**TRY IT**
The answer must consist of every line in the records that contains the word "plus".

START PROVIDED MATERIAL

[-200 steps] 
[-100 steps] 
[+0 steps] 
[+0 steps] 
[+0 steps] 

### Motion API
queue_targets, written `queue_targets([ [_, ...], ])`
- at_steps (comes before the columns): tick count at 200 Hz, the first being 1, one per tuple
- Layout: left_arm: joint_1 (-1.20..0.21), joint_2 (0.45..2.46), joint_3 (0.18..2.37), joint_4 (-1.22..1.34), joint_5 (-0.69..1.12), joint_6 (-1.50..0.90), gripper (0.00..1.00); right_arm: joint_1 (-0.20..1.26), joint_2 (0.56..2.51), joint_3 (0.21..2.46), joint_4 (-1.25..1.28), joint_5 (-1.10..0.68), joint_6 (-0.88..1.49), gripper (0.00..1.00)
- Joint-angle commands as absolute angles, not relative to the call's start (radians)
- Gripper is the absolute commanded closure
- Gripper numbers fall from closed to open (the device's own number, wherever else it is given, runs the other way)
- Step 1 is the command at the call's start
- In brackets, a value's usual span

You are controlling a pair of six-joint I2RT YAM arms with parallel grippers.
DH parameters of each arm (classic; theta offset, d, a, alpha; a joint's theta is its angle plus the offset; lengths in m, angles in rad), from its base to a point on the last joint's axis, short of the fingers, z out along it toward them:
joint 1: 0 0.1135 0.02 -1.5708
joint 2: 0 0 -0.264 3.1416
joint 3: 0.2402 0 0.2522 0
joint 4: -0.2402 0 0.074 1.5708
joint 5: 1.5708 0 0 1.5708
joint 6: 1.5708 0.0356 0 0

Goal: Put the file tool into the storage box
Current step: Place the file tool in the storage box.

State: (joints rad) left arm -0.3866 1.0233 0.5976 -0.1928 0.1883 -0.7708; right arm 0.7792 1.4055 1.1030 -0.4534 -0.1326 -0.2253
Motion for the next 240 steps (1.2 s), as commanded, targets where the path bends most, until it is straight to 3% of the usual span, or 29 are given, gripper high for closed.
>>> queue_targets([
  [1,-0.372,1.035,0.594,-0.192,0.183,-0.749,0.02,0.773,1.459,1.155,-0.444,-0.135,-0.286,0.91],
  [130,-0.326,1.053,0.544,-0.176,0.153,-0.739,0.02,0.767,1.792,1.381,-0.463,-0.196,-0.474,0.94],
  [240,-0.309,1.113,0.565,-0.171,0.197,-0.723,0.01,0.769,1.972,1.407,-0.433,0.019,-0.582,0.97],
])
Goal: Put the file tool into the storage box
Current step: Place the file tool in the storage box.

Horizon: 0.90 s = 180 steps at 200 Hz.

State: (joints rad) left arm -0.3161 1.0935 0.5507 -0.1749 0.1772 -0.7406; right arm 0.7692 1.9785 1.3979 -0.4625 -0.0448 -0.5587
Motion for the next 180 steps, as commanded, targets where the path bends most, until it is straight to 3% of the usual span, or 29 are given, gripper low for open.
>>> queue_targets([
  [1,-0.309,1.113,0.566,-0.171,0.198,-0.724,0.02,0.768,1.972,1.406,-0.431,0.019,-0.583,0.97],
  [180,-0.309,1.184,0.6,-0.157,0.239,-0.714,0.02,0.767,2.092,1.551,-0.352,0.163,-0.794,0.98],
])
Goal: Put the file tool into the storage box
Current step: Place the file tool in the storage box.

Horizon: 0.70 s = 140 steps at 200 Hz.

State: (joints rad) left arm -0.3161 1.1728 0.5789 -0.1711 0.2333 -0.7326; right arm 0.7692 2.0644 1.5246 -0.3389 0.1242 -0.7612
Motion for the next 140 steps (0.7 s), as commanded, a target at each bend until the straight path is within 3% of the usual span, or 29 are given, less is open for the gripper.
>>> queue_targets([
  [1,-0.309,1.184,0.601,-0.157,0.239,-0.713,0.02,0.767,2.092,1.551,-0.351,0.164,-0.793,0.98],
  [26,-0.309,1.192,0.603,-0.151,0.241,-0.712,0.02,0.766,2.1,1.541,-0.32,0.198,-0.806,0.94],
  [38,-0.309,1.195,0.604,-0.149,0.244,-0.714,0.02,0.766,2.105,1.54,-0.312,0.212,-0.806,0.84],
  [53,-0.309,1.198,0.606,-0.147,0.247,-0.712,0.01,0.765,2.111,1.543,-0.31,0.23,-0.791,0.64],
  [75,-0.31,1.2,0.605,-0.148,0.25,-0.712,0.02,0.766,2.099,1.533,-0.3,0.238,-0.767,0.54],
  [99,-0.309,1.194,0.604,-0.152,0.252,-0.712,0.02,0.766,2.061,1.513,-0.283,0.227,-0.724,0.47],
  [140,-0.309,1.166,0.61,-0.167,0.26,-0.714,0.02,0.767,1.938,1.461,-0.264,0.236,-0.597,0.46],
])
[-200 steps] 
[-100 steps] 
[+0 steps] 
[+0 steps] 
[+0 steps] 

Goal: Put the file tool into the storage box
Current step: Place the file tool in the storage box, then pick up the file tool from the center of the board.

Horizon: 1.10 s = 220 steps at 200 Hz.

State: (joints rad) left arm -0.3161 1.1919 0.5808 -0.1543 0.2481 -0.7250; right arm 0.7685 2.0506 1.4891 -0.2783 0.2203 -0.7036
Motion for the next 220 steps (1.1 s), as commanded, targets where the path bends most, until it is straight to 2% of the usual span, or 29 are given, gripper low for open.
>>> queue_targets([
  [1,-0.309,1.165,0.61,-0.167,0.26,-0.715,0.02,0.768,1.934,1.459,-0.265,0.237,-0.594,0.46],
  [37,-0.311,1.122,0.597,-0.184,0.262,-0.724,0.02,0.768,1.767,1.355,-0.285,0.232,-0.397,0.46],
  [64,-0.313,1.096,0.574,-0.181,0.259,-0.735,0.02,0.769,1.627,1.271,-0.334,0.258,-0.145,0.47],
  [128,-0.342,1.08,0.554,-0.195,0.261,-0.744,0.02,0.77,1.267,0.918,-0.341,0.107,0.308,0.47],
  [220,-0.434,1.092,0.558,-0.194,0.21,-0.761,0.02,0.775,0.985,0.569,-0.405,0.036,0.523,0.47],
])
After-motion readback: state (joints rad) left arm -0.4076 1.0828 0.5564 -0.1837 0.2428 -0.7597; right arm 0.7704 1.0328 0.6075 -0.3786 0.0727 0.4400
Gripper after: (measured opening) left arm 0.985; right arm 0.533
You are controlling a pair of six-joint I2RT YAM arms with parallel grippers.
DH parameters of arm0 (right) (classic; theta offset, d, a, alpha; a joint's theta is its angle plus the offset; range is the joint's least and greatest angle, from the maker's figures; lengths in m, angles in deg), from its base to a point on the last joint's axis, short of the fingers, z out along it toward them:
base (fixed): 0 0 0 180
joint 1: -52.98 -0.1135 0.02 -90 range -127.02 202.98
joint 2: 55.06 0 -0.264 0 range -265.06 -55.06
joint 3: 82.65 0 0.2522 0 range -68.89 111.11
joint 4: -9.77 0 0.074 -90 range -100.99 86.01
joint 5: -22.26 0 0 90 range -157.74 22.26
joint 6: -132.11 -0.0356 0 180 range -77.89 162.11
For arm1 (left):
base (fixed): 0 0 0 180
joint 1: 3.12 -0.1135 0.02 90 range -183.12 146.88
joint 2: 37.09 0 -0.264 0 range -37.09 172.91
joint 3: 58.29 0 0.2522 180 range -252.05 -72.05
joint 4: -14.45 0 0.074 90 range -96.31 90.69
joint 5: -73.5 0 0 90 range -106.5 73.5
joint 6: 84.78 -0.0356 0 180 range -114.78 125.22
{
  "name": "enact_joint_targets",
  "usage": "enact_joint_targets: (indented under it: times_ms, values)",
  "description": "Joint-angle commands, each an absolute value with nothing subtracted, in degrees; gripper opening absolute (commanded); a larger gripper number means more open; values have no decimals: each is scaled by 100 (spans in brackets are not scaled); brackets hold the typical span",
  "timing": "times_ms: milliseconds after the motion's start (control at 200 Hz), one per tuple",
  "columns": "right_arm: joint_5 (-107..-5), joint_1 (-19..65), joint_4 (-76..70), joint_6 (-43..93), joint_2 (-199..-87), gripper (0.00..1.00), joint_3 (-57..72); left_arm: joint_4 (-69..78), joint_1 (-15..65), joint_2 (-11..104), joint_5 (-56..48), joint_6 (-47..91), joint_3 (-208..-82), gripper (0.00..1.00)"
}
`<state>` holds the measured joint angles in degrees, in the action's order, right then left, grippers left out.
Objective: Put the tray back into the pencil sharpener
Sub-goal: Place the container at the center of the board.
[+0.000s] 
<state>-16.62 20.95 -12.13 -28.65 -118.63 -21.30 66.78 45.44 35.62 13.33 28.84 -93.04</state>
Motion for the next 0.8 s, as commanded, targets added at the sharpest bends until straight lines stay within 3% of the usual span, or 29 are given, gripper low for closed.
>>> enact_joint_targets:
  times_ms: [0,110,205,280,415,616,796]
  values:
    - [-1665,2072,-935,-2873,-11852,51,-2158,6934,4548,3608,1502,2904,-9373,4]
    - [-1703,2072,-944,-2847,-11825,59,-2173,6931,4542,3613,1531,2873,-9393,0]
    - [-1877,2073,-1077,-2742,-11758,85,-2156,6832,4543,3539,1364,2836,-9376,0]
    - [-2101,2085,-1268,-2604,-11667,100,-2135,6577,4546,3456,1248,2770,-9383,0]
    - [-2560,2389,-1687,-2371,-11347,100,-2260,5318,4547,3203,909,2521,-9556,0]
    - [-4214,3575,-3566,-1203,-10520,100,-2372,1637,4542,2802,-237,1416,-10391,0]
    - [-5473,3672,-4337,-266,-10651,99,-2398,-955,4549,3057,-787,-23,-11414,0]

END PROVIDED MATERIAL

**EXPECTED ANSWER**
DH parameters of each arm (classic; theta offset, d, a, alpha; a joint's theta is its angle plus the offset; lengths in m, angles in rad), from its base to a point on the last joint's axis, short of the fingers, z out along it toward them:
DH parameters of arm0 (right) (classic; theta offset, d, a, alpha; a joint's theta is its angle plus the offset; range is the joint's least and greatest angle, from the maker's figures; lengths in m, angles in deg), from its base to a point on the last joint's axis, short of the fingers, z out along it toward them:

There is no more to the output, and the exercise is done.